YOUR ASSIGNMENT
Each line of the listing below that includes "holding" should be reported.

==================================================

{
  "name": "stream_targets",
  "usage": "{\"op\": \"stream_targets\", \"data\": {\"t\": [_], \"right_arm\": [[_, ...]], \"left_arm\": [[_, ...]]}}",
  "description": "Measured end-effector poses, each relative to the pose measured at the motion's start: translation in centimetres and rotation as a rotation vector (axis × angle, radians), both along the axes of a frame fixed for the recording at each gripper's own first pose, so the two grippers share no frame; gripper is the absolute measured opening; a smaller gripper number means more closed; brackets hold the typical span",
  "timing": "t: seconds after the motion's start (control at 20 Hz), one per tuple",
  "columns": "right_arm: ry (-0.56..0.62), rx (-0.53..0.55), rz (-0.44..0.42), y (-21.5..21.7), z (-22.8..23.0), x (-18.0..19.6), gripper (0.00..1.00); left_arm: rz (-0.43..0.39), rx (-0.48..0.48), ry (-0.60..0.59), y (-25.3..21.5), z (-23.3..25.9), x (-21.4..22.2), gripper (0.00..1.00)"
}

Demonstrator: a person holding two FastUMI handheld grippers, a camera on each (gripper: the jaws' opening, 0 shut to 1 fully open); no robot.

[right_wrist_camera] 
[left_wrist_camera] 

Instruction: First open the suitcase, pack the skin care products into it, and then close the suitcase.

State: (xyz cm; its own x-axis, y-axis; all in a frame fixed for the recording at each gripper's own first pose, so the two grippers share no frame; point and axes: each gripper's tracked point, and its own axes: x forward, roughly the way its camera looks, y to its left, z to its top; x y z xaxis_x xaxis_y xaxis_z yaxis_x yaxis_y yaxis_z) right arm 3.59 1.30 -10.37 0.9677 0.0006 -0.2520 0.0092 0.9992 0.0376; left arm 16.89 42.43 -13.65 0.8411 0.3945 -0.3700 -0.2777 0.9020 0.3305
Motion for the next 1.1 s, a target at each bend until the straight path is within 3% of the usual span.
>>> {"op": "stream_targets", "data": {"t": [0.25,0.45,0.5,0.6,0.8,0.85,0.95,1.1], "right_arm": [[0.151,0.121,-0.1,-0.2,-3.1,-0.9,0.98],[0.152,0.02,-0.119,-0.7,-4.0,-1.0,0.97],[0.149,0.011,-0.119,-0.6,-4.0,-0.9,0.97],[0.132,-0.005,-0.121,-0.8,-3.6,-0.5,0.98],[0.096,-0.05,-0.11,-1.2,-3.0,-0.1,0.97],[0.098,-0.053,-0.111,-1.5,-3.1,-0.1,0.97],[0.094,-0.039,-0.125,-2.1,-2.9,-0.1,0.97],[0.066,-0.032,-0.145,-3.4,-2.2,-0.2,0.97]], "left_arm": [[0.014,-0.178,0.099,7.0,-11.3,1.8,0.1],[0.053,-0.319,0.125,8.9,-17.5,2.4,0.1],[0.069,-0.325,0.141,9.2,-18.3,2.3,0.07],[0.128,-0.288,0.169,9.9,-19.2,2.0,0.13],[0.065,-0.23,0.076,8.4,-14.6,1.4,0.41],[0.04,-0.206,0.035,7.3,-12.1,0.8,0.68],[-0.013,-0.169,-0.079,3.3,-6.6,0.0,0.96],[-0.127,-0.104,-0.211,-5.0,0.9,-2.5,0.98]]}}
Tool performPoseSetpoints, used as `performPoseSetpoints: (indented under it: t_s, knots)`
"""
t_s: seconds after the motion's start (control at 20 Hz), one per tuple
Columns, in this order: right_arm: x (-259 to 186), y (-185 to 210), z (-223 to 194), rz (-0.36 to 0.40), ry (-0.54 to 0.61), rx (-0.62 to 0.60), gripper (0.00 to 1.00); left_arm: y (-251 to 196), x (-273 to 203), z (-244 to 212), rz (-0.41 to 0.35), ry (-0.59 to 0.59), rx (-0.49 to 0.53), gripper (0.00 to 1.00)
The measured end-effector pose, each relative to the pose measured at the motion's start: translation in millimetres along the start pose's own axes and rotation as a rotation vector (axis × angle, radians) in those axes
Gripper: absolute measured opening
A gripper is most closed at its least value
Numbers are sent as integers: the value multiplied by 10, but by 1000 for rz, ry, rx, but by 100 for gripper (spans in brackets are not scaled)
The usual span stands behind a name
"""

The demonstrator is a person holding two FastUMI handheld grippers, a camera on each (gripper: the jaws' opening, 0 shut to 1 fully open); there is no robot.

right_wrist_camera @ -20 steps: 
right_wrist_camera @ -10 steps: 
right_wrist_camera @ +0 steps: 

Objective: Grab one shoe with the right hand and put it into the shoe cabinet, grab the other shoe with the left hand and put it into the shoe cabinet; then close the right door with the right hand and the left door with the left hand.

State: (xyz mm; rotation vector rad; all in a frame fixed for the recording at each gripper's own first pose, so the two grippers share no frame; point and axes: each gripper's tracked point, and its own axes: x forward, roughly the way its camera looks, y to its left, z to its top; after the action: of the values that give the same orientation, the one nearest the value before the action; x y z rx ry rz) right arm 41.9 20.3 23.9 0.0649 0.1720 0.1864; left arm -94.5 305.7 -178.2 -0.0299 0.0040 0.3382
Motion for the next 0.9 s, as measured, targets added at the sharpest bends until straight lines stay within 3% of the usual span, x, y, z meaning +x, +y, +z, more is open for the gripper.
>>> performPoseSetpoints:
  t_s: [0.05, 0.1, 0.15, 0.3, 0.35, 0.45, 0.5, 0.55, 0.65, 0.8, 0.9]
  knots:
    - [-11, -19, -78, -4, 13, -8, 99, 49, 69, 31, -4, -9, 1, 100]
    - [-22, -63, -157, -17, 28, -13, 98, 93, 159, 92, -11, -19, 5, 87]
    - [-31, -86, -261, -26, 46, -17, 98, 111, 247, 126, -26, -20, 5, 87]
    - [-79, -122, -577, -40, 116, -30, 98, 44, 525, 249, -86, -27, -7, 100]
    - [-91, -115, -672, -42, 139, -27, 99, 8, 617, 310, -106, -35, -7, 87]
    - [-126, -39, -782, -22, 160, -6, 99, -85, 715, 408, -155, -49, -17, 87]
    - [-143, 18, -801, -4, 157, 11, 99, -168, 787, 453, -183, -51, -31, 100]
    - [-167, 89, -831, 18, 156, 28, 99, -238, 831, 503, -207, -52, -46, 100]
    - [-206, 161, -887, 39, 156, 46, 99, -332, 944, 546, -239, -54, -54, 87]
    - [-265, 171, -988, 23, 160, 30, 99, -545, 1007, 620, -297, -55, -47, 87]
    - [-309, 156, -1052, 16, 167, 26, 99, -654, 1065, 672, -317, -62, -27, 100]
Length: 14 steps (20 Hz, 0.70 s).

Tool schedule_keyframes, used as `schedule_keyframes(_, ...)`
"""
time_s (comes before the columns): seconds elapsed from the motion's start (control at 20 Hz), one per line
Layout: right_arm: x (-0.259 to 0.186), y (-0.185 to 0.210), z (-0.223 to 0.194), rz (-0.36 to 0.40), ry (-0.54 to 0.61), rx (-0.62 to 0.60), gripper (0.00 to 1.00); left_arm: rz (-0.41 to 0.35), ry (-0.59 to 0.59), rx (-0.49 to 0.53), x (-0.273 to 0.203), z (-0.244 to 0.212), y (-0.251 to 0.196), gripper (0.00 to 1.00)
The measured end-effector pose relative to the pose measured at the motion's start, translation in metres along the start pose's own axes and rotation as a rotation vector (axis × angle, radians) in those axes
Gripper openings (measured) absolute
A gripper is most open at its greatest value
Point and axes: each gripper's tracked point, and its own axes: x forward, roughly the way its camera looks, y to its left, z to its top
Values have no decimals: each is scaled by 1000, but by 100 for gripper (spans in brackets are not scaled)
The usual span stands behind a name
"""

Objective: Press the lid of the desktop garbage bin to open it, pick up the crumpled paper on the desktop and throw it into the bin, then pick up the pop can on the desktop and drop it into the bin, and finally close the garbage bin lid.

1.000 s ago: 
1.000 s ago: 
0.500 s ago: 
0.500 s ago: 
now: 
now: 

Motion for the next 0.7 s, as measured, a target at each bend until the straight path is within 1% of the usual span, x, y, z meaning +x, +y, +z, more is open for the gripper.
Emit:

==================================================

SOLUTION FOR THIS TASK
Demonstrator: a person holding two FastUMI handheld grippers, a camera on each (gripper: the jaws' opening, 0 shut to 1 fully open); no robot.
The demonstrator is a person holding two FastUMI handheld grippers, a camera on each (gripper: the jaws' opening, 0 shut to 1 fully open); there is no robot.

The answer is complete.